Task prompt :: Everything in the listing except the pictures should be written out exactly.

─── Provided entries

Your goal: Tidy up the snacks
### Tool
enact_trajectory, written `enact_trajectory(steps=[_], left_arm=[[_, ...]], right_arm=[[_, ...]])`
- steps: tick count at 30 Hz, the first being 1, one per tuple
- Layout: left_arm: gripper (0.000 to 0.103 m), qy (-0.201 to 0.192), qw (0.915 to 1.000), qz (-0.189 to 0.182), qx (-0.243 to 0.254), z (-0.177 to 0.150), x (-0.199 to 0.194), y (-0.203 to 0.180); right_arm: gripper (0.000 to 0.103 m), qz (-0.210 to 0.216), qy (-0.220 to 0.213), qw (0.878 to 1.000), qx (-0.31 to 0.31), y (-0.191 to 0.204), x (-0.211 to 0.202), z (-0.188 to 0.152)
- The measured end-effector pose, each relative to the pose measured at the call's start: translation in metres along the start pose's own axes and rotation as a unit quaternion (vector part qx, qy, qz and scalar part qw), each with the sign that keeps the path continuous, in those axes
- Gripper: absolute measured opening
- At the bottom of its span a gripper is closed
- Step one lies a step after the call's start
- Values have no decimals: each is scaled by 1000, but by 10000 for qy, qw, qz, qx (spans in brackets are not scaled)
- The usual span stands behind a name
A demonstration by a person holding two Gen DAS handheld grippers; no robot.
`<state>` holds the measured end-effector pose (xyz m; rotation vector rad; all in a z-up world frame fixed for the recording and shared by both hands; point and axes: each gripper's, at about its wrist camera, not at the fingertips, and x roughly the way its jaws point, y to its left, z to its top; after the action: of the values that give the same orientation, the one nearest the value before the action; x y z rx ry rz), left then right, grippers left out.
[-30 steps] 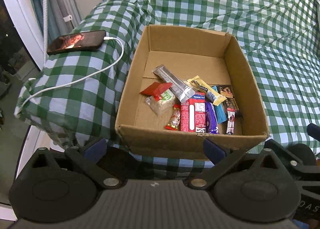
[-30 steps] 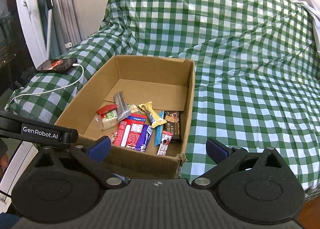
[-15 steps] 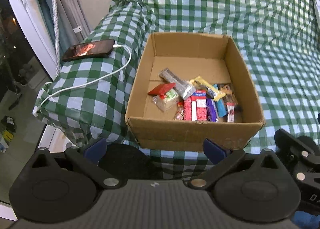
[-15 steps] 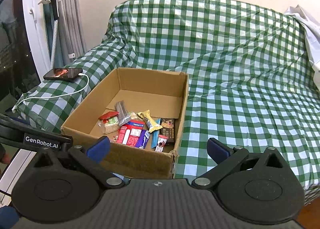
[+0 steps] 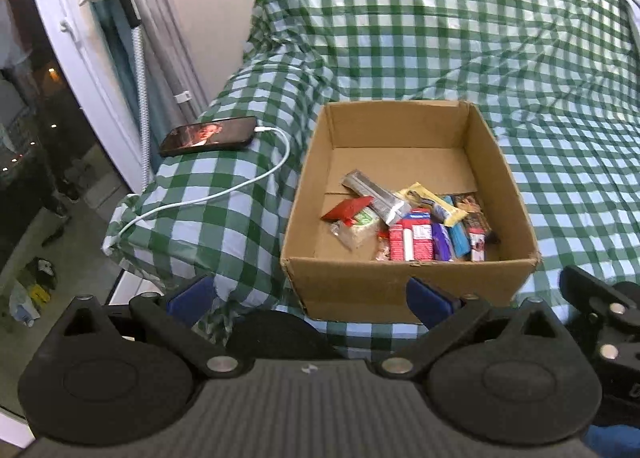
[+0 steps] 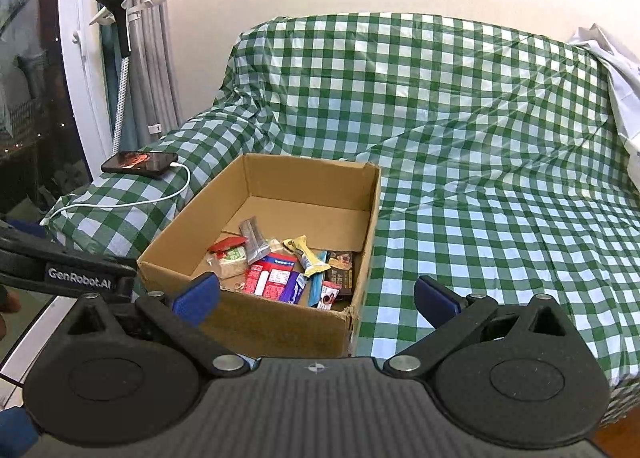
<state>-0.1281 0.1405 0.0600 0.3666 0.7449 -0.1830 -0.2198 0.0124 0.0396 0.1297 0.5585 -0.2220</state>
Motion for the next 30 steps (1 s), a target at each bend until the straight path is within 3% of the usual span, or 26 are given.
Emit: enact_trajectory(steps=[7, 15, 19, 30], left_arm=[[103, -176, 9997, 82, 122, -2, -3, -3], [103, -56, 9998, 20, 181, -3, 2, -3], [103, 61, 9998, -147, 126, -2, 3, -2], [103, 184, 9997, 18, 164, -2, 8, -5]], right_arm=[[102, 30, -26, 10000, -31, 0, -2, 0], [102, -100, 39, 9999, 135, -7, 0, 0], [102, 145, 138, 9996, 213, -7, 0, 0], [102, 52, 211, 9995, 213, -8, 5, -1]])
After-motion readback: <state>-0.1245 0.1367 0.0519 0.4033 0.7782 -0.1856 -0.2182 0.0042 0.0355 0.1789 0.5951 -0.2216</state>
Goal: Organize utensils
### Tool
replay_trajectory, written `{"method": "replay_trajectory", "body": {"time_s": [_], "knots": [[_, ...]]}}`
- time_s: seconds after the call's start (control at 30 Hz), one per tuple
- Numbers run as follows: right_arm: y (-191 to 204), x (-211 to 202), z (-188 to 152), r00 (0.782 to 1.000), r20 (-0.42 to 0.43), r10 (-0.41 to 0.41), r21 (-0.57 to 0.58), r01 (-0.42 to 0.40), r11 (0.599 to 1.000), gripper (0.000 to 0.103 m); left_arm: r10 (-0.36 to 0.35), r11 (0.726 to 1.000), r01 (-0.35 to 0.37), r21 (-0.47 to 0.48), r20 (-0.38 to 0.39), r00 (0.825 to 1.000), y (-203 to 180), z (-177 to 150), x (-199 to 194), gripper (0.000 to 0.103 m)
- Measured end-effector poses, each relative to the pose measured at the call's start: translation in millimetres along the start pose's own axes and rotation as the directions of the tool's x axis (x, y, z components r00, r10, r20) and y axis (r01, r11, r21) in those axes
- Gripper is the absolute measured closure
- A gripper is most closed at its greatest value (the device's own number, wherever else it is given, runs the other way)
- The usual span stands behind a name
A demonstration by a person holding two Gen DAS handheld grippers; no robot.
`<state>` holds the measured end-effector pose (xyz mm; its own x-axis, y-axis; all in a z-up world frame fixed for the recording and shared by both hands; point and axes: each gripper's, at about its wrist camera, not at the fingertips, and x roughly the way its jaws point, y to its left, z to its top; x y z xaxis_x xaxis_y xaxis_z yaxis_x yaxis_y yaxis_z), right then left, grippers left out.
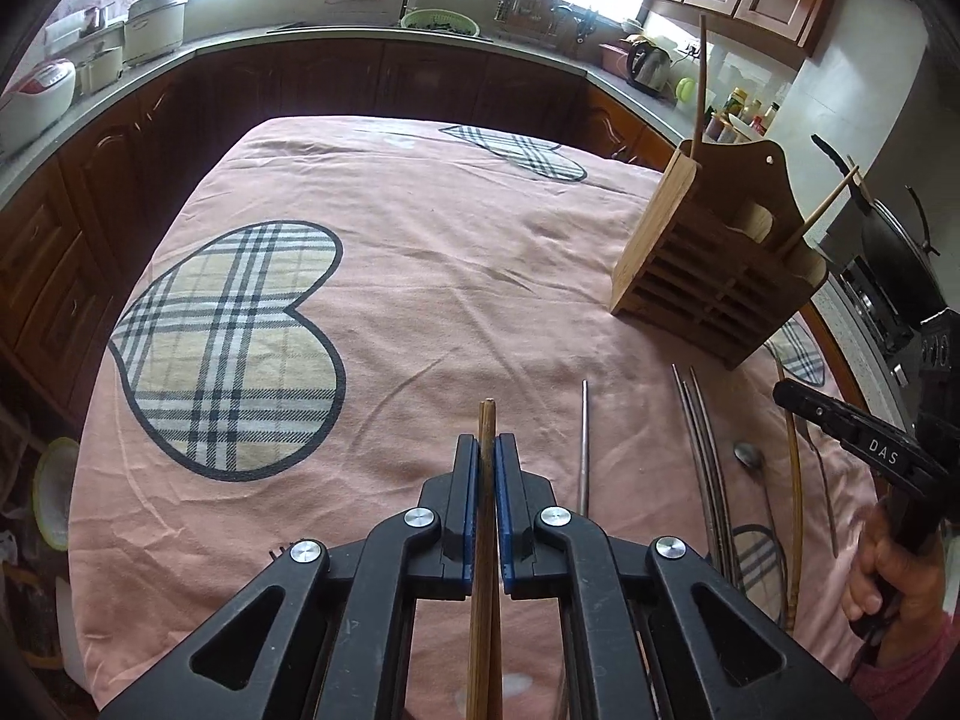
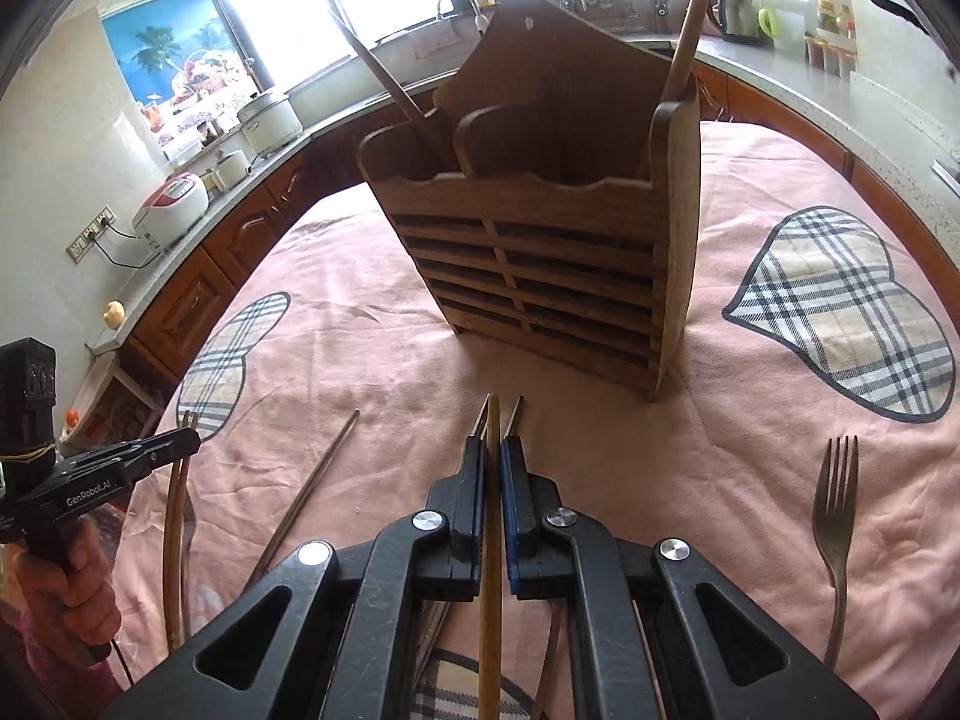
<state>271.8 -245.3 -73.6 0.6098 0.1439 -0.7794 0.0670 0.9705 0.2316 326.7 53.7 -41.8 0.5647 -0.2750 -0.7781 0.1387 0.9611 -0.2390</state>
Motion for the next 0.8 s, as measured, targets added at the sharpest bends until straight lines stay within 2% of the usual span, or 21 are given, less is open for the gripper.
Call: {"method": "replay_trajectory", "body": {"time_s": [0.17, 0.23, 0.33, 0.53, 0.63, 0.8], "knots": [[5, -9, -1, 1.000, 0.011, -0.008, -0.015, 0.009, 1.000, 0.098, 0.038, 0.999, -0.036, 0.039, -0.051, 0.998, -8, -6, 13, 0.098], [6, -9, -4, 1.000, 0.006, -0.010, -0.011, 0.010, 1.000, 0.098, 0.065, 0.997, -0.062, 0.043, -0.085, 0.994, -10, -8, 21, 0.094], [7, -13, -10, 1.000, 0.007, -0.011, -0.012, 0.011, 1.000, 0.098, 0.069, 0.996, -0.065, 0.053, -0.074, 0.995, -16, -6, 24, 0.090], [4, -21, -10, 1.000, 0.025, -0.010, 0.001, 0.010, 1.000, 0.098, 0.026, 0.992, -0.014, 0.128, -0.087, 0.996, -47, 7, 48, 0.089], [3, -24, -8, 0.999, 0.035, -0.010, 0.007, 0.010, 1.000, 0.098, 0.024, 0.986, -0.004, 0.166, -0.118, 0.993, -61, 15, 73, 0.084], [-4, -28, -6, 0.999, 0.045, -0.007, 0.022, 0.006, 1.000, 0.098, 0.057, 0.974, -0.016, 0.227, -0.177, 0.983, -79, 25, 115, 0.083]]}}
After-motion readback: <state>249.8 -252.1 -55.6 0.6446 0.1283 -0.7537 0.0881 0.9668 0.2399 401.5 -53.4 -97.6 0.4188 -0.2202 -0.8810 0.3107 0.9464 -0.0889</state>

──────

Answer space ::
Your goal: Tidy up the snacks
### Tool
enact_trajectory, written `enact_trajectory(steps=[_], left_arm=[[_, ...]], right_arm=[[_, ...]])`
- steps: tick count at 30 Hz, the first being 1, one per tuple
- Layout: left_arm: gripper (0.000 to 0.103 m), qy (-0.201 to 0.192), qw (0.915 to 1.000), qz (-0.189 to 0.182), qx (-0.243 to 0.254), z (-0.177 to 0.150), x (-0.199 to 0.194), y (-0.203 to 0.180); right_arm: gripper (0.000 to 0.103 m), qz (-0.210 to 0.216), qy (-0.220 to 0.213), qw (0.878 to 1.000), qx (-0.31 to 0.31), y (-0.191 to 0.204), x (-0.211 to 0.202), z (-0.188 to 0.152)
- The measured end-effector pose, each relative to the pose measured at the call's start: translation in metres along the start pose's own axes and rotation as a unit quaternion (vector part qx, qy, qz and scalar part qw), each with the sign that keeps the path continuous, in those axes
- Gripper: absolute measured opening
- At the bottom of its span a gripper is closed
- Step one lies a step after the call's start
- Values have no decimals: each is scaled by 1000, but by 10000 for qy, qw, qz, qx (spans in brackets are not scaled)
- The usual span stands behind a name
A demonstration by a person holding two Gen DAS handheld grippers; no robot.
`<state>` holds the measured end-effector pose (xyz m; rotation vector rad; all in a z-up world frame fixed for the recording and shared by both hands; point and axes: each gripper's, at about its wrist camera, not at the fingertips, and x roughly the way its jaws point, y to its left, z to its top; after the action: of the values that give the same orientation, the one nearest the value before the action; x y z rx ry rz), left then right, grippers left out.
[-30 steps] 
[-30 steps] 
[-15 steps] 
[-15 steps] 
[+0 steps] 
[+0 steps] 
<state>-0.1281 0.1405 0.0600 0.3666 0.7449 -0.1830 -0.2198 0.0124 0.0396 0.1297 0.5585 -0.2220</state>
Motion for the next 30 steps (1 s), a target at each bend until the straight path is within 3% of the usual span, or 26 are given.
Emit: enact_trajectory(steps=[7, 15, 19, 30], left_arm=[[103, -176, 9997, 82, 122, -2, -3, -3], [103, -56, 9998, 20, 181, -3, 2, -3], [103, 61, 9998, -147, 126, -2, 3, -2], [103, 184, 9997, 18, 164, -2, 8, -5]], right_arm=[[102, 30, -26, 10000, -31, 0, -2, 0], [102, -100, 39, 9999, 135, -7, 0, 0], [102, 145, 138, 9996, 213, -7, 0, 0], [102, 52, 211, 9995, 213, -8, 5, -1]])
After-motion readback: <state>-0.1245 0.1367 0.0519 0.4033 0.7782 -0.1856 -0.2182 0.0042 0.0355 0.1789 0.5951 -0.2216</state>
Goal: Organize utensils
### Tool
replay_trajectory, written `{"method": "replay_trajectory", "body": {"time_s": [_], "knots": [[_, ...]]}}`
- time_s: seconds after the call's start (control at 30 Hz), one per tuple
- Numbers run as follows: right_arm: y (-191 to 204), x (-211 to 202), z (-188 to 152), r00 (0.782 to 1.000), r20 (-0.42 to 0.43), r10 (-0.41 to 0.41), r21 (-0.57 to 0.58), r01 (-0.42 to 0.40), r11 (0.599 to 1.000), gripper (0.000 to 0.103 m); left_arm: r10 (-0.36 to 0.35), r11 (0.726 to 1.000), r01 (-0.35 to 0.37), r21 (-0.47 to 0.48), r20 (-0.38 to 0.39), r00 (0.825 to 1.000), y (-203 to 180), z (-177 to 150), x (-199 to 194), gripper (0.000 to 0.103 m)
- Measured end-effector poses, each relative to the pose measured at the call's start: translation in millimetres along the start pose's own axes and rotation as the directions of the tool's x axis (x, y, z components r00, r10, r20) and y axis (r01, r11, r21) in those axes
- Gripper is the absolute measured closure
- A gripper is most closed at its greatest value (the device's own number, wherever else it is given, runs the other way)
- The usual span stands behind a name
A demonstration by a person holding two Gen DAS handheld grippers; no robot.
`<state>` holds the measured end-effector pose (xyz mm; its own x-axis, y-axis; all in a z-up world frame fixed for the recording and shared by both hands; point and axes: each gripper's, at about its wrist camera, not at the fingertips, and x roughly the way its jaws point, y to its left, z to its top; x y z xaxis_x xaxis_y xaxis_z yaxis_x yaxis_y yaxis_z), right then left, grippers left out.
<state>271.8 -245.3 -73.6 0.6098 0.1439 -0.7794 0.0670 0.9705 0.2316 326.7 53.7 -41.8 0.5647 -0.2750 -0.7781 0.1387 0.9611 -0.2390</state>
Motion for the next 0.8 s, as measured, targets added at the sharpest bends until straight lines stay within 2% of the usual span, or 21 are given, less is open for the gripper.
Call: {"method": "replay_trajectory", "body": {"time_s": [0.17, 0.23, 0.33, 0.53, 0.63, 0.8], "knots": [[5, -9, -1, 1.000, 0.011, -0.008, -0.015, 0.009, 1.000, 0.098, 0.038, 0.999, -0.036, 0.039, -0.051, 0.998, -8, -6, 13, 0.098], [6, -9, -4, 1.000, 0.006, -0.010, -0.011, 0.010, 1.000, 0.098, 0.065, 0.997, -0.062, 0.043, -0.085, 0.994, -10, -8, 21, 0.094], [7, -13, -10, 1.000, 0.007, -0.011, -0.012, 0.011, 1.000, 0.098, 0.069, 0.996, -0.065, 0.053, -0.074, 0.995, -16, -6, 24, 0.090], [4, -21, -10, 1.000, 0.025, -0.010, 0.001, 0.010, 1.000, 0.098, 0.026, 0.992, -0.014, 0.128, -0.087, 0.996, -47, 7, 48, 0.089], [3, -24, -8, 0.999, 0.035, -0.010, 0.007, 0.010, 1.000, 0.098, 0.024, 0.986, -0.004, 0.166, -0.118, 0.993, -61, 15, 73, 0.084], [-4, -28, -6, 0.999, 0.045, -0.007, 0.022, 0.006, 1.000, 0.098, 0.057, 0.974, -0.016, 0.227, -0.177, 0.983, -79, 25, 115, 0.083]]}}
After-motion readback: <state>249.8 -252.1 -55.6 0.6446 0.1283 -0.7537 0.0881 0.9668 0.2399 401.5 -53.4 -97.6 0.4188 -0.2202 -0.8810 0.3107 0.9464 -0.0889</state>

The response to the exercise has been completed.